Abstract Deep learning models often fail to generalize well under distribution shifts. Understanding and overcoming these failures have led to a new research field on Out-of-Distribution (OOD) generalization. Despite being extensively studied for static computer vision tasks, OOD generalization has been severely underexplored for time series tasks. To shine a light on this gap, we present WOODS: ten challenging time series benchmarks covering a diverse range of data modalities, such as videos, brain recordings, and smart device sensory signals. We revise the existing OOD generalization algorithms for time series tasks and evaluate them using our systematic framework. Our experiments show a large room for improvement for empirical risk minimization and OOD generalization algorithms on our datasets, thus underscoring the new challenges posed by time series tasks.

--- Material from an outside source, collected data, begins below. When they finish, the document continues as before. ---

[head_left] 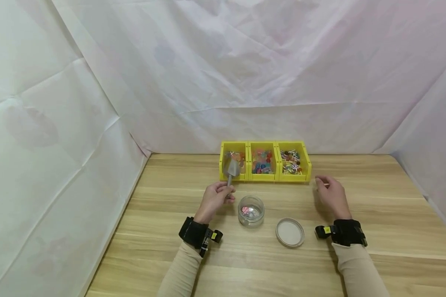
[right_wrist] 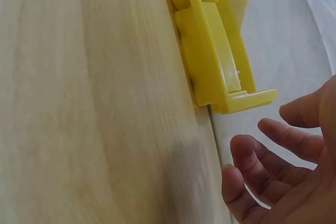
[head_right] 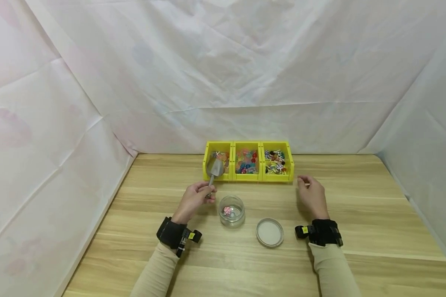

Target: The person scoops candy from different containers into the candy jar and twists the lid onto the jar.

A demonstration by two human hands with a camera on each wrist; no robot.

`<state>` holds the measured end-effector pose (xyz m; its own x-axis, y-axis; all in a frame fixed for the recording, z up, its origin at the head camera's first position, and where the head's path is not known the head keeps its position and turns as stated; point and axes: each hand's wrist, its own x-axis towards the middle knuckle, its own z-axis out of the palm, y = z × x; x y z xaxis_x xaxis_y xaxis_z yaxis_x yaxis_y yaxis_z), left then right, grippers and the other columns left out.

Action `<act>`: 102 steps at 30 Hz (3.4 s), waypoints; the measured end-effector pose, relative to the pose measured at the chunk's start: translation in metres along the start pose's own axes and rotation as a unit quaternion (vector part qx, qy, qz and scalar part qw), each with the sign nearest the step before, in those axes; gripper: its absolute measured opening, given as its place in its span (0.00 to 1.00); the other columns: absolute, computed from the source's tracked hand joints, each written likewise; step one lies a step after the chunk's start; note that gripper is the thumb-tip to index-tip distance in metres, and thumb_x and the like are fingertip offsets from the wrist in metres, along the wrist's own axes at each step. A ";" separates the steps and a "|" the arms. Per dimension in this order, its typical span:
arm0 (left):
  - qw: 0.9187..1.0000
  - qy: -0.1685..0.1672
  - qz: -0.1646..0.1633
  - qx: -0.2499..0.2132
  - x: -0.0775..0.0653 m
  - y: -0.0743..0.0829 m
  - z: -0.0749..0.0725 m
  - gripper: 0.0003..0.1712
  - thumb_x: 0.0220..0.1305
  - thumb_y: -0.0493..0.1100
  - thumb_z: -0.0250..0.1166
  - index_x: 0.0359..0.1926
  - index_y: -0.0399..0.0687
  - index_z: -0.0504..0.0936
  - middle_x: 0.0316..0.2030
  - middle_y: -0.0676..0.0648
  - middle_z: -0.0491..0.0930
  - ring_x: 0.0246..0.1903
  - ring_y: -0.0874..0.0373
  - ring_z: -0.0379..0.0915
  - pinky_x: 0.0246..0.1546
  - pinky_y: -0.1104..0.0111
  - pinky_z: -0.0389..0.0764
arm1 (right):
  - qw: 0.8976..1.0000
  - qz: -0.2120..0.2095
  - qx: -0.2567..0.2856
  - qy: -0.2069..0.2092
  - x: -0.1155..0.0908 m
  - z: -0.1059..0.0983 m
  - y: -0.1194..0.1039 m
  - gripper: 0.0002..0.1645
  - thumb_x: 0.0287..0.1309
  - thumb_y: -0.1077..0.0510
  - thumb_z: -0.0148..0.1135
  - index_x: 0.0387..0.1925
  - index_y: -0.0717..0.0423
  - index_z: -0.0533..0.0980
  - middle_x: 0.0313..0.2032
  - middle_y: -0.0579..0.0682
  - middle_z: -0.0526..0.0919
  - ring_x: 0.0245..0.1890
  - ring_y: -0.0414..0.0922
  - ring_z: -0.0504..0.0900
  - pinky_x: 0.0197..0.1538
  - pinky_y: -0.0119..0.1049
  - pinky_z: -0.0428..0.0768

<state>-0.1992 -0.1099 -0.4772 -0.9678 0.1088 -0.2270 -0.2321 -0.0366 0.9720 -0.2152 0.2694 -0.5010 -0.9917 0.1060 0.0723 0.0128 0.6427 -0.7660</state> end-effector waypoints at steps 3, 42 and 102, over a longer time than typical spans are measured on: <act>1.000 -0.002 -0.002 -0.001 0.001 0.000 -0.002 0.26 0.71 0.39 0.61 0.64 0.29 0.70 0.53 0.28 0.78 0.39 0.51 0.82 0.43 0.65 0.85 | 1.000 0.011 0.005 -0.006 0.004 0.005 0.002 0.30 0.77 0.47 0.39 0.64 0.65 0.70 0.57 0.67 0.75 0.50 0.59 0.76 0.44 0.44 0.75; 0.996 0.037 0.002 0.080 0.026 0.017 0.001 0.24 0.67 0.36 0.60 0.62 0.29 0.74 0.45 0.27 0.81 0.25 0.60 0.79 0.32 0.69 0.85 | 1.000 0.019 0.002 -0.021 0.017 0.017 -0.002 0.28 0.77 0.52 0.40 0.69 0.62 0.65 0.58 0.69 0.74 0.54 0.63 0.75 0.49 0.55 0.77; 0.998 0.025 -0.002 0.049 0.053 0.001 0.006 0.24 0.72 0.37 0.57 0.65 0.31 0.70 0.48 0.31 0.81 0.30 0.58 0.81 0.35 0.69 0.85 | 1.000 0.007 0.007 -0.025 0.020 0.021 0.000 0.28 0.75 0.52 0.47 0.68 0.62 0.66 0.52 0.67 0.77 0.46 0.59 0.78 0.43 0.44 0.76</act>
<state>-0.2500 -0.0980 -0.4878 -0.9710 0.0580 -0.2320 -0.2285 0.0610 0.9716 -0.2373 0.2556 -0.5133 -0.9967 0.0757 0.0303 0.0243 0.6304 -0.7759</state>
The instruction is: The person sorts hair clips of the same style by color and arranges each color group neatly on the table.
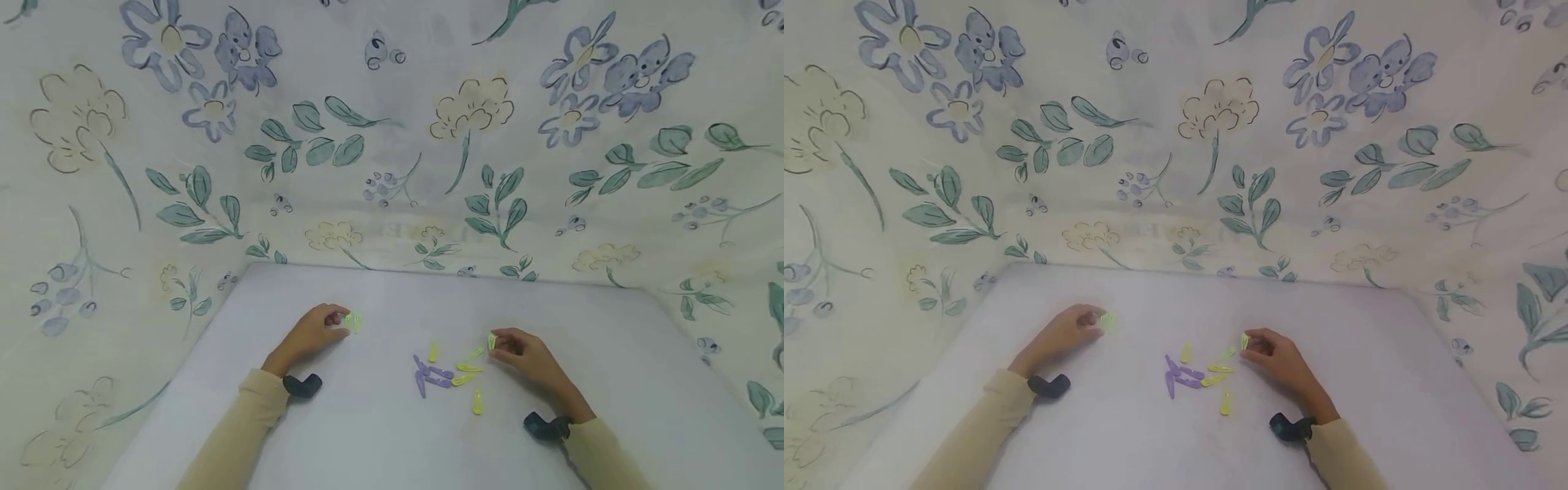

Paper: See our preprint for further details on the datasets and benchmarks.
Evaluation Framework: Our fair and systematic evaluation framework can be found at https://github.com/jc-audet/WOODS.
Documentation: Documentation on our framework is available at woods.readthedocs.io. It covers the many functionalities of the framework such as how to download the dataset and how to run hyperparameter sweeps. It also details how you can add your own algorithm, and dataset to the framework.
WOODS currently consists of ten challenging time series benchmarks covering a diverse range of data modalities, such as videos, brain recordings, and smart device sensory signals.